→ **Exercise goal**:
Please reproduce the data exactly and omit the pictures.

→ **Supplied information**:
----------------------------------------

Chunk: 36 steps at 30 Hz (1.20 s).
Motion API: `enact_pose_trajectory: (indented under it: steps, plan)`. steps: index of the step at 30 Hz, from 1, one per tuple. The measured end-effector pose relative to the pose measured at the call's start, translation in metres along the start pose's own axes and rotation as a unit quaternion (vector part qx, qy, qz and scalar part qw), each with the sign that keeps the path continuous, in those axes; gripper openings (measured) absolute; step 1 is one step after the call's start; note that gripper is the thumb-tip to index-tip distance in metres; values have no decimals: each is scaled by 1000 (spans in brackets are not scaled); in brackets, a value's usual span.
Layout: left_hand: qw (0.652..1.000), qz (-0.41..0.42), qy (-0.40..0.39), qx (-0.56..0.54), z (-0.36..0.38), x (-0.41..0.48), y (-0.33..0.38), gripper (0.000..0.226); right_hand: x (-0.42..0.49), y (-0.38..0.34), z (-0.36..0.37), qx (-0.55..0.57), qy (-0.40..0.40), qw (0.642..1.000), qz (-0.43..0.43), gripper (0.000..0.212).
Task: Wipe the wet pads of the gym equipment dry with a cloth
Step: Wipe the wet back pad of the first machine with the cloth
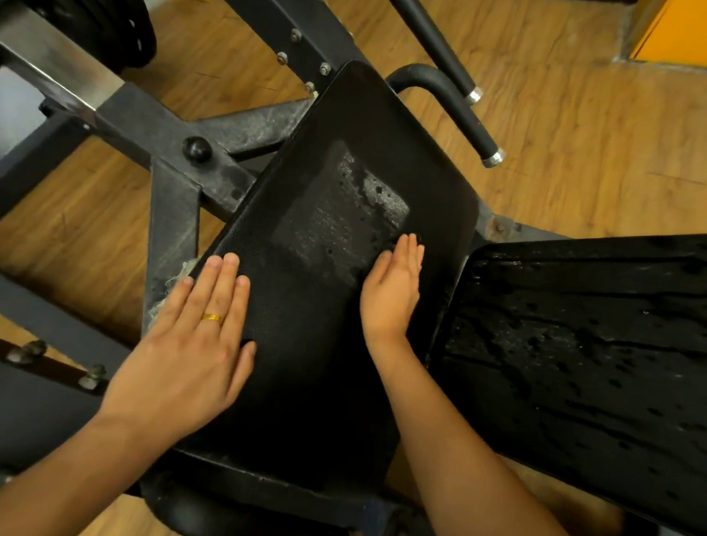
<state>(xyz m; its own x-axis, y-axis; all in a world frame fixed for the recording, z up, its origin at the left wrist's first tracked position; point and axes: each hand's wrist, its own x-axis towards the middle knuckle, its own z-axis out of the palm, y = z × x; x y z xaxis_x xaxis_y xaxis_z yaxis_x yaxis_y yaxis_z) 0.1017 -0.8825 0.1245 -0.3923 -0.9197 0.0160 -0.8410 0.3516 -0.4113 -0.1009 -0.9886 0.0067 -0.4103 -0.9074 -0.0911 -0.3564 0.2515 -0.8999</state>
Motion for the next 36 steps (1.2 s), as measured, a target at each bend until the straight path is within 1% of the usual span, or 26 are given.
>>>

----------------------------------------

→ **Answer to this problem**:
Chunk: 36 steps at 30 Hz (1.20 s).
Motion API: `enact_pose_trajectory: (indented under it: steps, plan)`. steps: index of the step at 30 Hz, from 1, one per tuple. The measured end-effector pose relative to the pose measured at the call's start, translation in metres along the start pose's own axes and rotation as a unit quaternion (vector part qx, qy, qz and scalar part qw), each with the sign that keeps the path continuous, in those axes; gripper openings (measured) absolute; step 1 is one step after the call's start; note that gripper is the thumb-tip to index-tip distance in metres; values have no decimals: each is scaled by 1000 (spans in brackets are not scaled); in brackets, a value's usual span.
Layout: left_hand: qw (0.652..1.000), qz (-0.41..0.42), qy (-0.40..0.39), qx (-0.56..0.54), z (-0.36..0.38), x (-0.41..0.48), y (-0.33..0.38), gripper (0.000..0.226); right_hand: x (-0.42..0.49), y (-0.38..0.34), z (-0.36..0.37), qx (-0.55..0.57), qy (-0.40..0.40), qw (0.642..1.000), qz (-0.43..0.43), gripper (0.000..0.212).
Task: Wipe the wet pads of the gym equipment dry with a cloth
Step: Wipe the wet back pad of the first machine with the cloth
<state>(xyz m; its own x-axis, y-axis; all in a world frame fixed for the recording, z up, its origin at the left wrist's first tracked position; point and axes: each hand's wrist, its own x-axis towards the middle knuckle, its own z-axis out of the palm, y = z × x; x y z xaxis_x xaxis_y xaxis_z yaxis_x yaxis_y yaxis_z) 0.1017 -0.8825 0.1245 -0.3923 -0.9197 0.0160 -0.8410 0.3516 -0.4113 -0.1009 -0.9886 0.0067 -0.4103 -0.9074 -0.0911 -0.3564 0.2515 -0.8999</state>
Motion for the next 36 steps (1.2 s), as measured, a target at each bend until the straight path is within 1% of the usual span, or 26 are given.
>>>

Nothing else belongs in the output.